→ **DATA TO USE**:
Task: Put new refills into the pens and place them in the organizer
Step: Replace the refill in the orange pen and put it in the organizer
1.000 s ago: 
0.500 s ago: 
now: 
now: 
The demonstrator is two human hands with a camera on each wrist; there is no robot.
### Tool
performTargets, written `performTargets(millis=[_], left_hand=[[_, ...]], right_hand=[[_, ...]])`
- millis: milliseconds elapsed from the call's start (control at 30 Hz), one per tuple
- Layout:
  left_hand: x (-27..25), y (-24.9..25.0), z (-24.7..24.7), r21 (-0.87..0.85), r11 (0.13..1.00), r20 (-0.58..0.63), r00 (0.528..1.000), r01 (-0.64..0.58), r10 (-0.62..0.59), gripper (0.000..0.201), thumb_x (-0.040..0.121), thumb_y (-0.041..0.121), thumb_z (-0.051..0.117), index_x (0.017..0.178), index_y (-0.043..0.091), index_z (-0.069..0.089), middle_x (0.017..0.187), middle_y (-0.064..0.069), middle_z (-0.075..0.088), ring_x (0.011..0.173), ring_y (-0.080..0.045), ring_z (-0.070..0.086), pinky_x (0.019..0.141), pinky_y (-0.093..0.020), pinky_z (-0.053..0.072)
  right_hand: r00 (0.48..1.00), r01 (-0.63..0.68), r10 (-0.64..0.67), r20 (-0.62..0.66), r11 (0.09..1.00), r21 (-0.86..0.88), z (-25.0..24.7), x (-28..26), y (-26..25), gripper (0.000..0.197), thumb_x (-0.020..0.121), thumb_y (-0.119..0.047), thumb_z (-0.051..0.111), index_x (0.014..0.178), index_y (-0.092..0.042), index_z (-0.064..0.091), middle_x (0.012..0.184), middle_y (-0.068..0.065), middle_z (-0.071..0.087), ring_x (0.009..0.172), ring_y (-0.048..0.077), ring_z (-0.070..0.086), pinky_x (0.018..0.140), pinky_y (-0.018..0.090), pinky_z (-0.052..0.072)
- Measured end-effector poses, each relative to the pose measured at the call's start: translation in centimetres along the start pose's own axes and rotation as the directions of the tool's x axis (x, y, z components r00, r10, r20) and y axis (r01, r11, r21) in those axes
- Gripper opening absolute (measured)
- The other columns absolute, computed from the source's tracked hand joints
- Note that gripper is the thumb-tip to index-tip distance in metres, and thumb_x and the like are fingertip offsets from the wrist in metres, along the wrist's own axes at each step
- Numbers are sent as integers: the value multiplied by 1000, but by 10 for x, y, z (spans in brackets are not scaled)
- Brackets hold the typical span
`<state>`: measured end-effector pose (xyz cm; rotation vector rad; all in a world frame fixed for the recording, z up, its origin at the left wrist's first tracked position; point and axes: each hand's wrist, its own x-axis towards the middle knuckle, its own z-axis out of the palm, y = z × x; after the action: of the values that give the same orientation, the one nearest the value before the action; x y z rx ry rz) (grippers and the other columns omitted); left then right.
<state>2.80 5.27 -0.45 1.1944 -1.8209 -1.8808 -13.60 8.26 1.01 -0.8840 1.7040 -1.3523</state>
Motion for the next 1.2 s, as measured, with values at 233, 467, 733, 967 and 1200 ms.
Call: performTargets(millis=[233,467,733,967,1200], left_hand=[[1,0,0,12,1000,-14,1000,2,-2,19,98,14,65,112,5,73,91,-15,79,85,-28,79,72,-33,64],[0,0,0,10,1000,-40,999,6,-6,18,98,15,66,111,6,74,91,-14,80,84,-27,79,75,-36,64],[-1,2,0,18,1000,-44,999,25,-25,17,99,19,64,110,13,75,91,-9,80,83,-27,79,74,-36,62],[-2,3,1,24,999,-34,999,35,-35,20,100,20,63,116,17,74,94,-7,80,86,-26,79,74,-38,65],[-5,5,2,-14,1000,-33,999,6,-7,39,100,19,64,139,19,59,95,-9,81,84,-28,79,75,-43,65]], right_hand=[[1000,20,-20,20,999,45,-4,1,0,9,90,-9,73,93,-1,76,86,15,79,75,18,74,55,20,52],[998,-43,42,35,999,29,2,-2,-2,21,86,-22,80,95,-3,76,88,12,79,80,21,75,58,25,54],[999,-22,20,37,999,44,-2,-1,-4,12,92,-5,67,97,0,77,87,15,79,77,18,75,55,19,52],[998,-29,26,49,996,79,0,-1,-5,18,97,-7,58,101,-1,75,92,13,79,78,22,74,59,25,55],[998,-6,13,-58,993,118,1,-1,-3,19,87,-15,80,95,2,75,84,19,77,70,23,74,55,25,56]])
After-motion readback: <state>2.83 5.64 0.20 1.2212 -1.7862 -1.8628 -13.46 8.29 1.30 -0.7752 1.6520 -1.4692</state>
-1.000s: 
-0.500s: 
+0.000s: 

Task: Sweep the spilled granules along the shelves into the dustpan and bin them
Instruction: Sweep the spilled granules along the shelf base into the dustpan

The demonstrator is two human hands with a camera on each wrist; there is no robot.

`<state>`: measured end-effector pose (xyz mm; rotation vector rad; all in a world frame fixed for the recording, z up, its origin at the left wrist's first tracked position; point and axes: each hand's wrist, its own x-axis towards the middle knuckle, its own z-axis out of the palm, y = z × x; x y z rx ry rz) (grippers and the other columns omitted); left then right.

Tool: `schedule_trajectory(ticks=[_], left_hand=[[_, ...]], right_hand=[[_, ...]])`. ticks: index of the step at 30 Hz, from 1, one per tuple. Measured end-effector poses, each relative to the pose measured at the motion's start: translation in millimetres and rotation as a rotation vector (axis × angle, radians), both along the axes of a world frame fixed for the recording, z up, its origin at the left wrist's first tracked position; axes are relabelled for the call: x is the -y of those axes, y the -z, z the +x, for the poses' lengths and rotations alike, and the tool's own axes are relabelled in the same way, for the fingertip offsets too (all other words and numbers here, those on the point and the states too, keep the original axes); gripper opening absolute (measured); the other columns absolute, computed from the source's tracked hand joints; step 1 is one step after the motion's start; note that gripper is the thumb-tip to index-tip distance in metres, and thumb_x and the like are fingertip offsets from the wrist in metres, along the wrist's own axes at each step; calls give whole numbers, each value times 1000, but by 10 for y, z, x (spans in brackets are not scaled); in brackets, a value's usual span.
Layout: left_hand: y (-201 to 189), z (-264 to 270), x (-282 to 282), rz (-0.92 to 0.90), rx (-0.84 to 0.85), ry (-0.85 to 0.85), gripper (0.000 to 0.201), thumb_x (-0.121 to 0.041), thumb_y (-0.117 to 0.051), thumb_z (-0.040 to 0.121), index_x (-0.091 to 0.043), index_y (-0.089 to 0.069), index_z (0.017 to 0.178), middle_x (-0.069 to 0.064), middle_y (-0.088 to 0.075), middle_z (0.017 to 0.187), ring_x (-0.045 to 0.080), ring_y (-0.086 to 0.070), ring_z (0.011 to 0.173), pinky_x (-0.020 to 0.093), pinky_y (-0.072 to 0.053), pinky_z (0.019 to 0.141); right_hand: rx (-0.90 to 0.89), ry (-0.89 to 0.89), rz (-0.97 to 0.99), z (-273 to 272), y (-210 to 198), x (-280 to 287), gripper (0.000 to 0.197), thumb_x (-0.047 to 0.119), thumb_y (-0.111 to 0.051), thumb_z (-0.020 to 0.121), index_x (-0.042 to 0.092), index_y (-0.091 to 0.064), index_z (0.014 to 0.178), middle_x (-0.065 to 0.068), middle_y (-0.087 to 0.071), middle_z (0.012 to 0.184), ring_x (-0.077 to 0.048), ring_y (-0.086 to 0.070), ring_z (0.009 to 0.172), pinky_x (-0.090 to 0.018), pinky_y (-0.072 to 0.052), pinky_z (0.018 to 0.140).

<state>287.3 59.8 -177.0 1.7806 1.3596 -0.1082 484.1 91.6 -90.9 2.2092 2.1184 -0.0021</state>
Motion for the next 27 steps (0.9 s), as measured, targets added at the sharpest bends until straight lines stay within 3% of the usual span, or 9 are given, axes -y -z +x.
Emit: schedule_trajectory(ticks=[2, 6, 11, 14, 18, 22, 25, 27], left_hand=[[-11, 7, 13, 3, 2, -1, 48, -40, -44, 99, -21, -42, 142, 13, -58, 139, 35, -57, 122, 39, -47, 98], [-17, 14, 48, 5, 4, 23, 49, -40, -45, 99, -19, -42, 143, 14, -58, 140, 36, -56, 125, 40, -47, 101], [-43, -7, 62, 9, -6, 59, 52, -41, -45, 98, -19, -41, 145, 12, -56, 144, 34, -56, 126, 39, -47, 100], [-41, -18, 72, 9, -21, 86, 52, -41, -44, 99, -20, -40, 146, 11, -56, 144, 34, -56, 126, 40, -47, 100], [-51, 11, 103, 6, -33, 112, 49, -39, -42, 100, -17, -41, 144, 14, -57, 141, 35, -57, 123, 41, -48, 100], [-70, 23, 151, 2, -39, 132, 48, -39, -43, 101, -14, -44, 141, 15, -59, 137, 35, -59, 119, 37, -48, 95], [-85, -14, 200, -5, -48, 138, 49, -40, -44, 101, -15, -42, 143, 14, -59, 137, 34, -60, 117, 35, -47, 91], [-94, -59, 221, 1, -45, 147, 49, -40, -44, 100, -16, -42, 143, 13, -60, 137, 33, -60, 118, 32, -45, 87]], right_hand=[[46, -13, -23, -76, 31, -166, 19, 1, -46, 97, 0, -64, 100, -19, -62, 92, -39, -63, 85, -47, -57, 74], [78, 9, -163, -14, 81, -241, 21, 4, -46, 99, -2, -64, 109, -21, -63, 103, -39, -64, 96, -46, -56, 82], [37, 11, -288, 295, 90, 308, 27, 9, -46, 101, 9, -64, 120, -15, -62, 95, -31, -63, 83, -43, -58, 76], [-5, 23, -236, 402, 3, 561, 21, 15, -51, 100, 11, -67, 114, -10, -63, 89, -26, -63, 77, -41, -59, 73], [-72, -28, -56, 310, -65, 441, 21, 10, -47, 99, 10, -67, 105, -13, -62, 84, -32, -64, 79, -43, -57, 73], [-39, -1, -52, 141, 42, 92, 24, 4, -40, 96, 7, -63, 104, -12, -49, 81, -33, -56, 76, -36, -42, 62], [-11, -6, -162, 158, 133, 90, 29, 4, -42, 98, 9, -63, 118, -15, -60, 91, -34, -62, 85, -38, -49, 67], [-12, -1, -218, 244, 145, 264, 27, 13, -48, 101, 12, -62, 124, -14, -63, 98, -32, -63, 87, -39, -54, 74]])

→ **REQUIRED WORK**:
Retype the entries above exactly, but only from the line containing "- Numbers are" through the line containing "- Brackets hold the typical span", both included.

→ **ANSWER TO THE PROBLEM**:
- Numbers are sent as integers: the value multiplied by 1000, but by 10 for x, y, z (spans in brackets are not scaled)
- Brackets hold the typical span

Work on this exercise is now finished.